▶ Work instructions
Pictures do not belong in the copy; quote every entry below exactly.

Records provided START

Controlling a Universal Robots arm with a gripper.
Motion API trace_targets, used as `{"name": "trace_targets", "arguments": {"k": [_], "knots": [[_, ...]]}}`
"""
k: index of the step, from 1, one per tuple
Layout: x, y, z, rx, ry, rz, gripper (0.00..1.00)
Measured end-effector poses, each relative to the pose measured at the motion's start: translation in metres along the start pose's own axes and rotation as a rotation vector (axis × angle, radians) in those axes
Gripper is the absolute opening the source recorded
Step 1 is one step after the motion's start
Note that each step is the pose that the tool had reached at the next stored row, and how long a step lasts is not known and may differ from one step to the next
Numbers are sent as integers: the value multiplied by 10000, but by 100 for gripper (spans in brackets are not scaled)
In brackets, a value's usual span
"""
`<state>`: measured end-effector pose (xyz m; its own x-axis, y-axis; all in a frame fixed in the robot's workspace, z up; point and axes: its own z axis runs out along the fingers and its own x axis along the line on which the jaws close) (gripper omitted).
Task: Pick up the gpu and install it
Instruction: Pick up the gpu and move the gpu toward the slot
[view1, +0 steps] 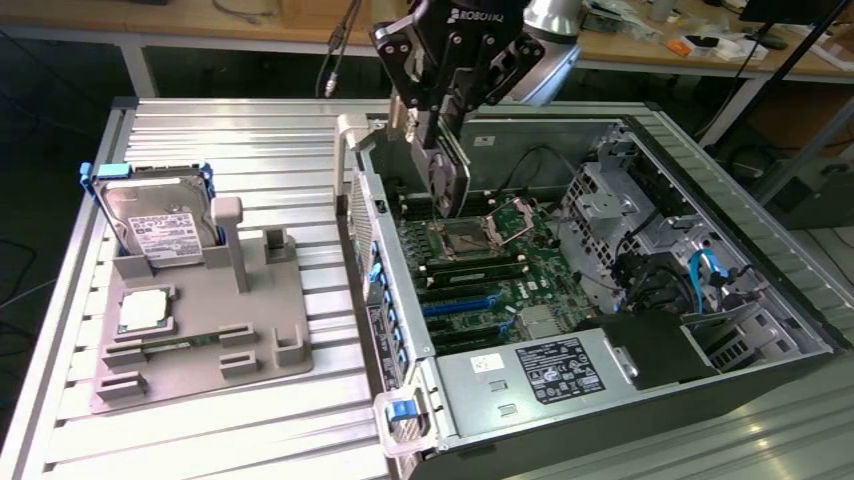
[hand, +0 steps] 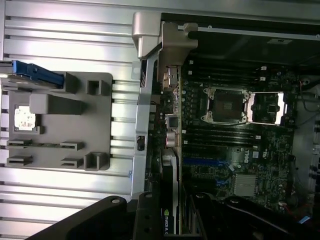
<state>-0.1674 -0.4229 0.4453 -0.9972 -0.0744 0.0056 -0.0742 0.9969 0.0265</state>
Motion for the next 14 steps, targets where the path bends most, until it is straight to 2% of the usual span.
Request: {"name": "trace_targets", "arguments": {"k": [8, 14], "knots": [[-245, -18, -1, 1, -15, -8, 27], [-374, -28, -1, 3, -8, -301, 27]]}}
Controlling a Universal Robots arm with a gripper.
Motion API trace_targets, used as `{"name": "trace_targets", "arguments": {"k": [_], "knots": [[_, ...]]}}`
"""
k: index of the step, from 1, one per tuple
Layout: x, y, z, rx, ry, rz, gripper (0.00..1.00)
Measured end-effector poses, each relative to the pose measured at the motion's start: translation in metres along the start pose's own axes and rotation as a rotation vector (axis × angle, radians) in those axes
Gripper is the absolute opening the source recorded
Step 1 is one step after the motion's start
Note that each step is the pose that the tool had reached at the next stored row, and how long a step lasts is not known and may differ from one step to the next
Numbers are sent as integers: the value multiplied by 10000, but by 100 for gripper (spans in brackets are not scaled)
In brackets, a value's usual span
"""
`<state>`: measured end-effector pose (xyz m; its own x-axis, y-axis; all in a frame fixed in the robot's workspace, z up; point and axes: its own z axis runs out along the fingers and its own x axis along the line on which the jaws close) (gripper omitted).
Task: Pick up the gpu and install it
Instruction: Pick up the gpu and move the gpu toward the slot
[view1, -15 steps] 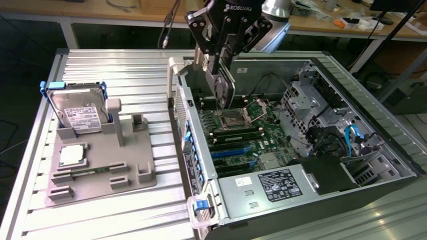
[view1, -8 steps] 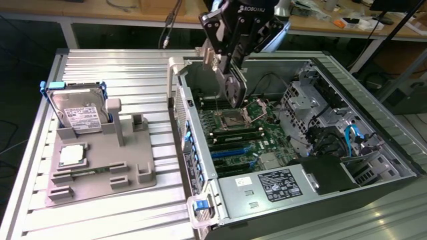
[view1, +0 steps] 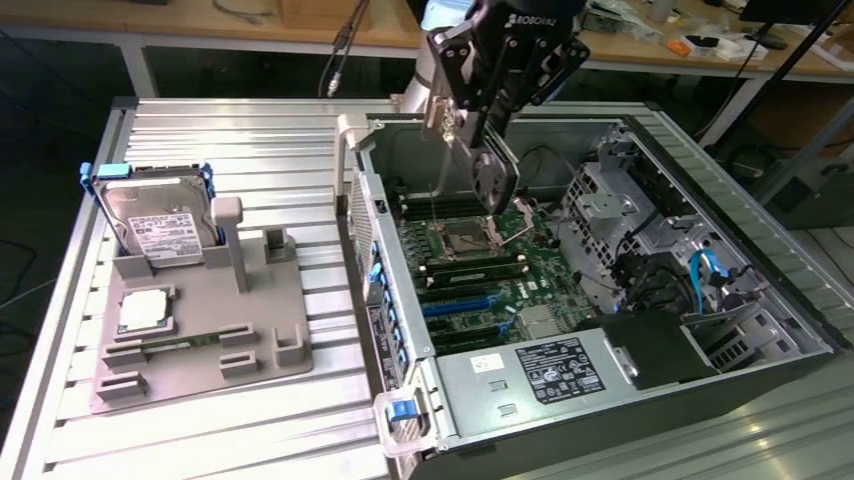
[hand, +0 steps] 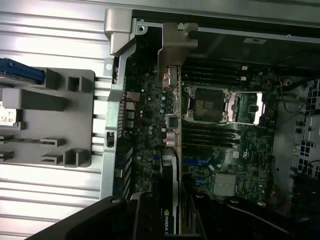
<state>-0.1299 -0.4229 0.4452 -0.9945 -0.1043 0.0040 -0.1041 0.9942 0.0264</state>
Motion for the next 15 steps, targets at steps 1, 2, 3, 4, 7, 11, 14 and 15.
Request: {"name": "trace_targets", "arguments": {"k": [1, 2, 3, 4, 7, 11, 14, 15], "knots": [[-18, -2, 0, 0, 1, -59, 27], [-34, -4, 0, 0, 3, -117, 27], [-56, -6, 0, 0, 5, -201, 27], [-74, -8, 0, 1, 7, -266, 27], [-116, -12, 0, 1, 9, -337, 27], [-280, -30, 2, 1, 9, -343, 27], [-354, -37, 3, 1, 8, -309, 27], [-374, -39, 5, 0, 8, -286, 27]]}}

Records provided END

▶ Written solution
Controlling a Universal Robots arm with a gripper.
Motion API trace_targets, used as `{"name": "trace_targets", "arguments": {"k": [_], "knots": [[_, ...]]}}`
"""
k: index of the step, from 1, one per tuple
Layout: x, y, z, rx, ry, rz, gripper (0.00..1.00)
Measured end-effector poses, each relative to the pose measured at the motion's start: translation in metres along the start pose's own axes and rotation as a rotation vector (axis × angle, radians) in those axes
Gripper is the absolute opening the source recorded
Step 1 is one step after the motion's start
Note that each step is the pose that the tool had reached at the next stored row, and how long a step lasts is not known and may differ from one step to the next
Numbers are sent as integers: the value multiplied by 10000, but by 100 for gripper (spans in brackets are not scaled)
In brackets, a value's usual span
"""
`<state>`: measured end-effector pose (xyz m; its own x-axis, y-axis; all in a frame fixed in the robot's workspace, z up; point and axes: its own z axis runs out along the fingers and its own x axis along the line on which the jaws close) (gripper omitted).
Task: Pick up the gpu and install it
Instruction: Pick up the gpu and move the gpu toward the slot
[view1, +0 steps] 
[hand, +0 steps] 
<state>-0.1674 -0.4229 0.4453 -0.9972 -0.0744 0.0056 -0.0742 0.9969 0.0265</state>
Motion for the next 14 steps, targets where the path bends most, until it is straight to 2% of the usual span.
Request: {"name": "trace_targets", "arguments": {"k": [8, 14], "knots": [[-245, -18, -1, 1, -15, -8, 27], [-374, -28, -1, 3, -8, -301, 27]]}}
Controlling a Universal Robots arm with a gripper.
Motion API trace_targets, used as `{"name": "trace_targets", "arguments": {"k": [_], "knots": [[_, ...]]}}`
"""
k: index of the step, from 1, one per tuple
Layout: x, y, z, rx, ry, rz, gripper (0.00..1.00)
Measured end-effector poses, each relative to the pose measured at the motion's start: translation in metres along the start pose's own axes and rotation as a rotation vector (axis × angle, radians) in those axes
Gripper is the absolute opening the source recorded
Step 1 is one step after the motion's start
Note that each step is the pose that the tool had reached at the next stored row, and how long a step lasts is not known and may differ from one step to the next
Numbers are sent as integers: the value multiplied by 10000, but by 100 for gripper (spans in brackets are not scaled)
In brackets, a value's usual span
"""
`<state>`: measured end-effector pose (xyz m; its own x-axis, y-axis; all in a frame fixed in the robot's workspace, z up; point and axes: its own z axis runs out along the fingers and its own x axis along the line on which the jaws close) (gripper omitted).
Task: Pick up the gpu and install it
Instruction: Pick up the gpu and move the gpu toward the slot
[view1, -15 steps] 
[view1, -8 steps] 
[view1, +0 steps] 
[hand, +0 steps] 
<state>-0.1299 -0.4229 0.4452 -0.9945 -0.1043 0.0040 -0.1041 0.9942 0.0264</state>
Motion for the next 15 steps, targets at steps 1, 2, 3, 4, 7, 11, 14 and 15.
Request: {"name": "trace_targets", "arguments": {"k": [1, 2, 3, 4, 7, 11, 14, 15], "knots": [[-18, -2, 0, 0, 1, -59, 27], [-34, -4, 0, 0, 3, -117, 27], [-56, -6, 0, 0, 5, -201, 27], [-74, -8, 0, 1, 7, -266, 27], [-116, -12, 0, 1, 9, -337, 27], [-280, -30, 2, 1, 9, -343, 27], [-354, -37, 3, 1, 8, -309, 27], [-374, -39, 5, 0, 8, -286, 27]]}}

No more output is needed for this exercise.